Amora shook her head and shrugged. "Dunno." No further answers than that.
"So… I am the only one." Keiko could finally make a conclusion. She'd heard from everyone but Mia herself on the topic (and if that bitch did show her face to her today, by god was she getting burned, proper behaviour or not). Even Amora was against her. She was the only one that seemed to have a massive problem with Mia and Joseph's new relationship. "Maybe I'm jealous. That Mia's gonna be getting all his attention, while I'm barely worth looking at."
"Shhh." Hushed Amora. Then, she did something very out of character. She reached out… and awkwardly gave her a quick little hug - maintaining contact despite how awkward it obviously made her feel. "Umm… I think Joseph would treat you the same, with or without Mia."
"Well, you aren't wrong. He'd probably still hate my guts." Keiko pulled herself away from the hug, immediately regretting it. "Sorry, but I think I need a walk. To clear my head."
Amora nodded her head in understanding, not protesting as Keiko made a quick dash to the exit.
Because she'd had enough of everyone else telling her their opinion. Now, she wanted to know what the most important person thought about this mess… herself. And a quiet walk was the best chance to figure out just that.

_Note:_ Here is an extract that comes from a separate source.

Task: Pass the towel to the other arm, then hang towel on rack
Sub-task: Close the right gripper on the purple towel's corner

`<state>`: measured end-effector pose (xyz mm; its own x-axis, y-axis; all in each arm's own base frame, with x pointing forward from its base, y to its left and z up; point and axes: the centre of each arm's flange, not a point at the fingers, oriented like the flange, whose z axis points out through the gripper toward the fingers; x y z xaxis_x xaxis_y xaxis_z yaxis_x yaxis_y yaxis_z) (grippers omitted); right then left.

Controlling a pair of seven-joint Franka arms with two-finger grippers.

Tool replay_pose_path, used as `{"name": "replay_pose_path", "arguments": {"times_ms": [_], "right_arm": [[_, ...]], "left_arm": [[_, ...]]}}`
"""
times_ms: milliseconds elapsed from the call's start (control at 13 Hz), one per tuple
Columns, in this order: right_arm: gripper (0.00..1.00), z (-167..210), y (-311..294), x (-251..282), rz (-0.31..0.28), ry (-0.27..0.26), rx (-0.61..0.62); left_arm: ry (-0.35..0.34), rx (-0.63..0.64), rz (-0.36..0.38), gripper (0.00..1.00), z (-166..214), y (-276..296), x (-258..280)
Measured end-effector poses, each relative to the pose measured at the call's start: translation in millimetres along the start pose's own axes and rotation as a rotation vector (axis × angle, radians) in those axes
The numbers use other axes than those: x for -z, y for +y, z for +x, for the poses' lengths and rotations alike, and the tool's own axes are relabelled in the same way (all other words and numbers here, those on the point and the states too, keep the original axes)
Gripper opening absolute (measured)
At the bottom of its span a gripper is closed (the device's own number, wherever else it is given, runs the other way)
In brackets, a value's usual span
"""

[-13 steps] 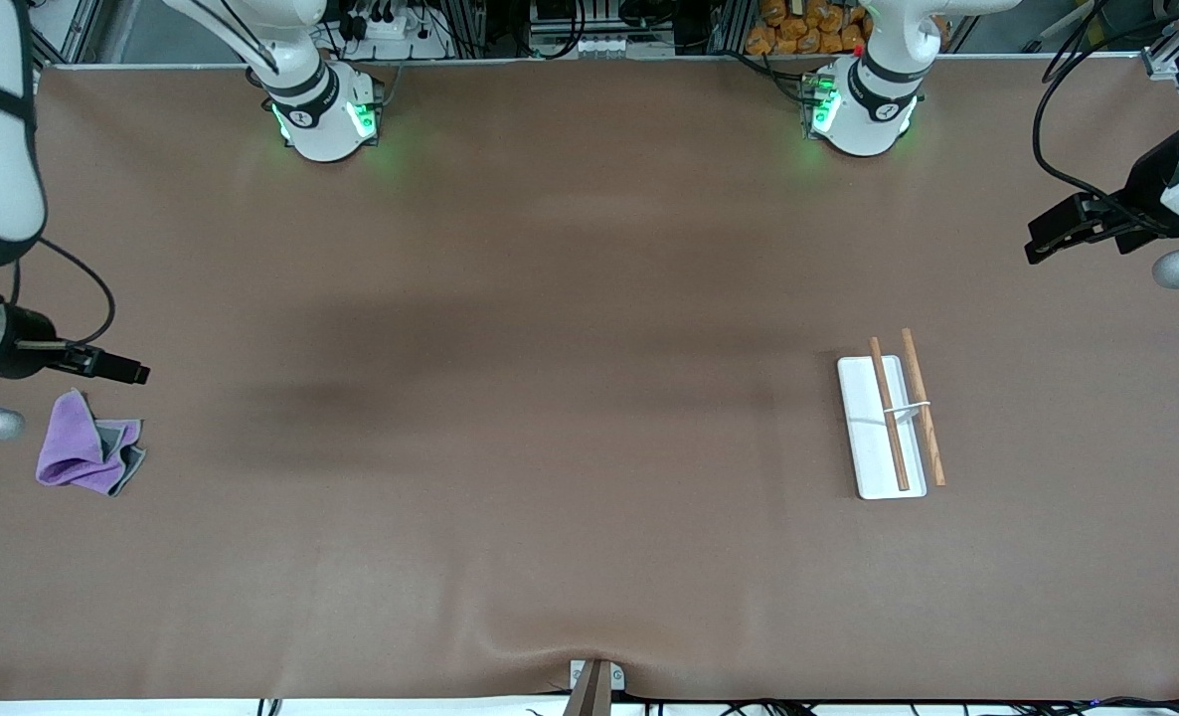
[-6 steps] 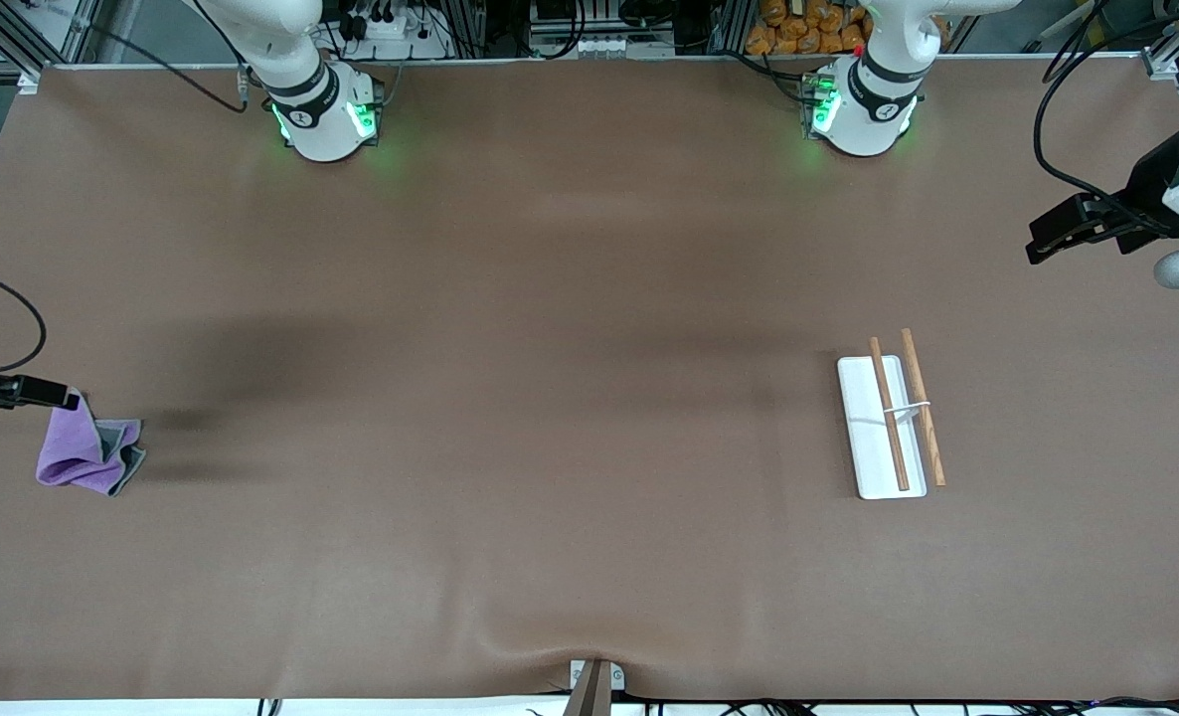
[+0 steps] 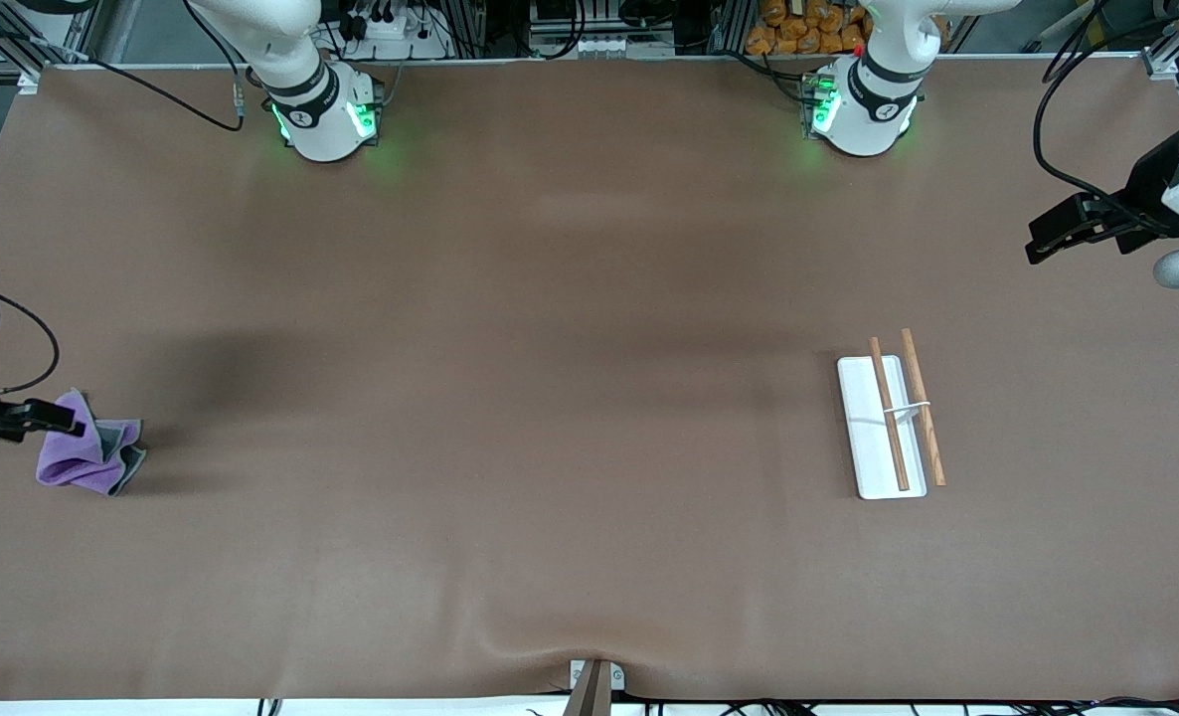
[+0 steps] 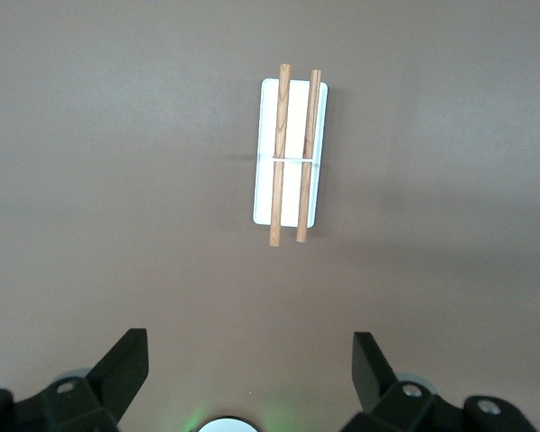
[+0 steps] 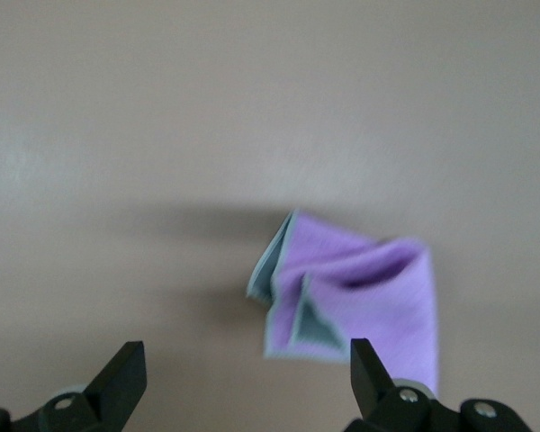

There were so many conflicting thoughts rolling about in her head. Joseph's blunt honesty shattered all chances of reconciliation, as a wound almost as old as their relationship was torn clean open. Sophie's exasperated resignation, somewhere between pity and annoyance over just how she'd missed something apparently so obvious. And Amora's softer yet still equally critical words.
No - that was wrong. At least, it wasn't so black and white. Perhaps that was the main takeaway here. Everyone else had their own reasons for why they did what they did. What was this argument like from their perspectives?
Amora hadn't necessarily said she was wrong. She'd merely refuted the arguments she'd made about him neglecting them (which even she could admit were a little weak with hindsight), and brought up how love was complicated, and that she didn't mind so long as Joseph didn't neglect her.
Meanwhile, Sophie hadn't necessarily been a complete bitch. Even if their relationship was strained (an under-exaggeration, if ever there was one), she had still given her some advice.
And Joseph… he was the hardest conversation to look back on. It had been painful. Dear lord, had it been painful. But Joseph hadn't gone into the talk wanting to break everything. He'd tried to be reasonable at the start, and only escalated… when she did. He'd at least tried to be professional (or at least, as professional as a Tamer cheating on his girls could be). All that later stuff was mostly just there due to the initial damn breaking.
He wasn't in the right. Definitely not.
But maybe… neither was she.
Either way, the status quo was irreversibly changed. She couldn't return to the way things had been only days prior. To even attempt would be the height of foolishness. Her dreams had undeniably been broken. Joseph has made it clear that the idyllic, perfect happily ever after she'd always wanted would never be hers… and that it was partly her own fault.
Suffice to say, she would have a lot to think about in the coming weeks to come.
The only question now was what she could salvage from this. "Fuck it. I… don't know what to do anymore."